Milk consumption, dry feed intake, body weight (BW) gain, occurrence of diarrhea, and selected blood metabolites were studied in female Holstein calves fed milk either through conventional or step-down (STEP) methods. In conventional method, the calves (n = 20) were fed colostrum and then milk at the rate of 10% of BW for the entire period of 45 d. In STEP method, the calves (n = 20) were given colostrum and then milk for 25 d at the rate of 20% of BW, which was reduced (between d 26 to 30) to 10% of BW for the remaining 15 d. The calves fed through conventional and STEP methods were weaned gradually by diluting milk with water between d 46 and 50. Feed intake and BW of the calves were monitored until 90 d of age. The STEP calves consumed 92.3, 19.4, and 62.4% more milk than conventionally fed calves during pre-STEP (d 1 to 30), post-STEP (d 31 to 50), and preweaning (d 1 to 50) periods, respectively. Consumption of starter and hay were greater during the pre-STEP period and lesser during the post-STEP and postweaning (d 51 to 90) periods in calves provided milk using conventional method compared with STEP-fed calves.
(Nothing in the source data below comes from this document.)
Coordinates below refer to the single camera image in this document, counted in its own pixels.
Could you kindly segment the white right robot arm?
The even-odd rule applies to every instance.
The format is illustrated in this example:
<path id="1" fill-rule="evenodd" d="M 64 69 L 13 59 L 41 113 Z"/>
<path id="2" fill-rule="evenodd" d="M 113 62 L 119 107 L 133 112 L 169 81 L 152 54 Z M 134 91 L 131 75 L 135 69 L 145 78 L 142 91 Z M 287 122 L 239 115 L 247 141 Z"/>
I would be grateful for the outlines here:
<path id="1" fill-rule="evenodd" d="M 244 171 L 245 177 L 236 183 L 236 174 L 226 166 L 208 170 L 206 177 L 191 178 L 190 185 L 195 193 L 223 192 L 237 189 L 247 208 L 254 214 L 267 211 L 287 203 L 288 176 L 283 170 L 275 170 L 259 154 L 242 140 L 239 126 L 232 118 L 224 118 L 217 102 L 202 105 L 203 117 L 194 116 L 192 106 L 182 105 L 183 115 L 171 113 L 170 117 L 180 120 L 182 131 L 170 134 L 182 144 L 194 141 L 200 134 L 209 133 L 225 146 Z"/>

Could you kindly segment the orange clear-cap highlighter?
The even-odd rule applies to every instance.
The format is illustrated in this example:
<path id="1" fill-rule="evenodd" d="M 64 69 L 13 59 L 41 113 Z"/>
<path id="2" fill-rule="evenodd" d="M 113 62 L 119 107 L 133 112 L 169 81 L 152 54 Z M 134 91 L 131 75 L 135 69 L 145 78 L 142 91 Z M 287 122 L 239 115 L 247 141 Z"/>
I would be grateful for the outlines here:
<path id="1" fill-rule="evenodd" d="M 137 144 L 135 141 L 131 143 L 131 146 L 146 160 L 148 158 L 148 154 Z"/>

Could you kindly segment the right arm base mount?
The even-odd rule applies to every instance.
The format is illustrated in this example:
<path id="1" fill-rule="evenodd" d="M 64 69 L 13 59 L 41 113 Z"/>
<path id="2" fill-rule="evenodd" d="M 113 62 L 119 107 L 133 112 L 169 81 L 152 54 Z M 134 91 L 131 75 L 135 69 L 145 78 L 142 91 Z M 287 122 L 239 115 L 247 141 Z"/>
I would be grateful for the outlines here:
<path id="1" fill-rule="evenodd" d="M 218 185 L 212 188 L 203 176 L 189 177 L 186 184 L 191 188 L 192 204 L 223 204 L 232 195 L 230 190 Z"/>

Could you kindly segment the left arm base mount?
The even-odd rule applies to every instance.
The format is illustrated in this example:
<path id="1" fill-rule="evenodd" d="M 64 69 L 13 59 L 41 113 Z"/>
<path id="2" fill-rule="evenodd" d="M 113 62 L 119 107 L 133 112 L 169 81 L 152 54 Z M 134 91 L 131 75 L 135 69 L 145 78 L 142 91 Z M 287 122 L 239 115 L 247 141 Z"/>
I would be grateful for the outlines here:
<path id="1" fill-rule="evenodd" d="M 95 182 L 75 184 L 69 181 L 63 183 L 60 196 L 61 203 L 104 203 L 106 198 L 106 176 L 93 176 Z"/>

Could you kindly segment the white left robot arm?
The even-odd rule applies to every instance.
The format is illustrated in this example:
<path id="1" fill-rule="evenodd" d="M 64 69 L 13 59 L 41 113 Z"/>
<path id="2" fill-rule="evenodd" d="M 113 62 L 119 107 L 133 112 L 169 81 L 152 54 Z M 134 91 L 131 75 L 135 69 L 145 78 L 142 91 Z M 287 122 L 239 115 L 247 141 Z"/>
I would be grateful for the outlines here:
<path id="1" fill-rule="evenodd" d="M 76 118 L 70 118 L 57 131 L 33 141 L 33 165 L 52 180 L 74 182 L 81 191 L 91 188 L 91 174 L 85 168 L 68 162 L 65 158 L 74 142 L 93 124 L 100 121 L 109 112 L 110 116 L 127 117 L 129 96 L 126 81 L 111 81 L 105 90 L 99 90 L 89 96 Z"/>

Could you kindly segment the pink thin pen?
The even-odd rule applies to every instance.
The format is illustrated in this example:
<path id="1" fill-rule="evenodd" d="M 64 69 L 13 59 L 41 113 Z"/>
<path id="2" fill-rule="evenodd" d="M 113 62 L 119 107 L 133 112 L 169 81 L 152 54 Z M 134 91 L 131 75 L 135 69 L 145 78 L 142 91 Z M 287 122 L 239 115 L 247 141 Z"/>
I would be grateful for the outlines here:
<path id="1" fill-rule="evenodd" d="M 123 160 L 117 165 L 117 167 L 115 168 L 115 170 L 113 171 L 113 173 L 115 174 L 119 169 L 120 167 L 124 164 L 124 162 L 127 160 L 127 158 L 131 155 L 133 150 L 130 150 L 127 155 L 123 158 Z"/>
Body weight gain, dry matter intake, and feed efficiency of calves were greater in those on the STEP method than on the conventional method. Lesser blood glucose and greater blood urea nitrogen at weaning (d 50) and postweaning (d 60) possibly indicated a better functioning rumen in calves fed milk through The STEP method than those fed conventionally. Occurrence of diarrhea was higher during wk 3 and 4 of age in calves fed milk through conventional method compared with STEP-fed calves. In conclusion, STEP milk feeding may prevent the problems of depressed solid feed intake associated with ad libitum milk feeding and of poor BW gain with conventional milk feeding in dairy calves.